DATA RECORDS —
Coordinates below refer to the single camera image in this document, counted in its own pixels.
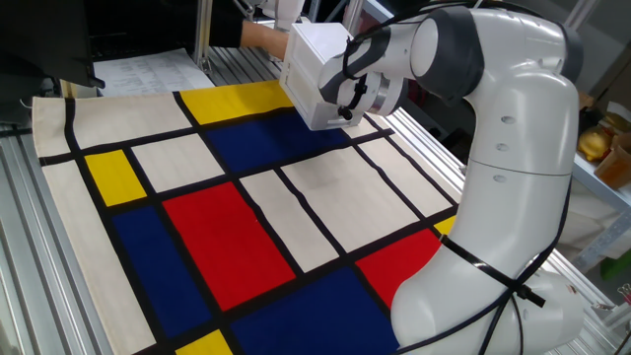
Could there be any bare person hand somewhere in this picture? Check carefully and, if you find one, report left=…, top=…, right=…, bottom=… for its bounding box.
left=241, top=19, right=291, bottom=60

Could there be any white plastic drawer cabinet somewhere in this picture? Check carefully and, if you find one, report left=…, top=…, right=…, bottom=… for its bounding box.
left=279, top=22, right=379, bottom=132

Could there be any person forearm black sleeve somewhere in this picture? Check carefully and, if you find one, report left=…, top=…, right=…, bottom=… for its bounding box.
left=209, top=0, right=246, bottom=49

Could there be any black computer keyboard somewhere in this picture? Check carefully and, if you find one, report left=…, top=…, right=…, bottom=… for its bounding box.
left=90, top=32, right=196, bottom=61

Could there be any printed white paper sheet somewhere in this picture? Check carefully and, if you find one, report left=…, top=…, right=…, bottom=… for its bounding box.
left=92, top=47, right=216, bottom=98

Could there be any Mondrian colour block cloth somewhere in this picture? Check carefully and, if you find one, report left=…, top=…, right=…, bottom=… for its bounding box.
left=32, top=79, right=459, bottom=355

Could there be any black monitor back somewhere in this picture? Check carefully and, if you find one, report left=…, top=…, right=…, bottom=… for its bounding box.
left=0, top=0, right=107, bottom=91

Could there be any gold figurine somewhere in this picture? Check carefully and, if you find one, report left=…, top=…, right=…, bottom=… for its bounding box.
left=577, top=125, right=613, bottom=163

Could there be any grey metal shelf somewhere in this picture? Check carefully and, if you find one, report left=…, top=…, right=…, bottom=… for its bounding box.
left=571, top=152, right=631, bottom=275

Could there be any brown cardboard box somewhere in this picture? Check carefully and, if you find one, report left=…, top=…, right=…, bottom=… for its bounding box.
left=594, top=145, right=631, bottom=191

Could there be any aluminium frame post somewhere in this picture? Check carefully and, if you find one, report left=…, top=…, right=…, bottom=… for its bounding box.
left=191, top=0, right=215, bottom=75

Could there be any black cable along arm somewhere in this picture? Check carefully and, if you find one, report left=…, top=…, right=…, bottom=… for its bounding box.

GOAL OF THE EXERCISE — Please write every line above out exactly as given, except for any pictures.

WRITTEN REPLY —
Coordinates below refer to the single camera image in this document, counted in its own pixels.
Could there be any bare person hand somewhere in this picture? Check carefully and, if you find one, report left=…, top=…, right=…, bottom=… for its bounding box.
left=241, top=19, right=291, bottom=60

Could there be any white plastic drawer cabinet somewhere in this picture? Check carefully and, if you find one, report left=…, top=…, right=…, bottom=… for its bounding box.
left=279, top=22, right=379, bottom=132

Could there be any person forearm black sleeve somewhere in this picture? Check carefully and, if you find one, report left=…, top=…, right=…, bottom=… for its bounding box.
left=209, top=0, right=246, bottom=49

Could there be any black computer keyboard somewhere in this picture? Check carefully and, if you find one, report left=…, top=…, right=…, bottom=… for its bounding box.
left=90, top=32, right=196, bottom=61

Could there be any printed white paper sheet somewhere in this picture? Check carefully and, if you find one, report left=…, top=…, right=…, bottom=… for its bounding box.
left=92, top=47, right=216, bottom=98

Could there be any Mondrian colour block cloth somewhere in this picture? Check carefully and, if you find one, report left=…, top=…, right=…, bottom=… for its bounding box.
left=32, top=79, right=459, bottom=355

Could there be any black monitor back somewhere in this picture? Check carefully and, if you find one, report left=…, top=…, right=…, bottom=… for its bounding box.
left=0, top=0, right=107, bottom=91

Could there be any gold figurine somewhere in this picture? Check carefully and, if you find one, report left=…, top=…, right=…, bottom=… for its bounding box.
left=577, top=125, right=613, bottom=163

Could there be any grey metal shelf somewhere in this picture? Check carefully and, if you find one, report left=…, top=…, right=…, bottom=… for its bounding box.
left=571, top=152, right=631, bottom=275

Could there be any brown cardboard box somewhere in this picture? Check carefully and, if you find one, report left=…, top=…, right=…, bottom=… for its bounding box.
left=594, top=145, right=631, bottom=191

Could there be any aluminium frame post somewhere in this picture? Check carefully and, if you find one, report left=…, top=…, right=…, bottom=… for its bounding box.
left=191, top=0, right=215, bottom=75

Could there be any black cable along arm somewhere in this picture? Check carefully and, if you find one, report left=…, top=…, right=…, bottom=… for its bounding box.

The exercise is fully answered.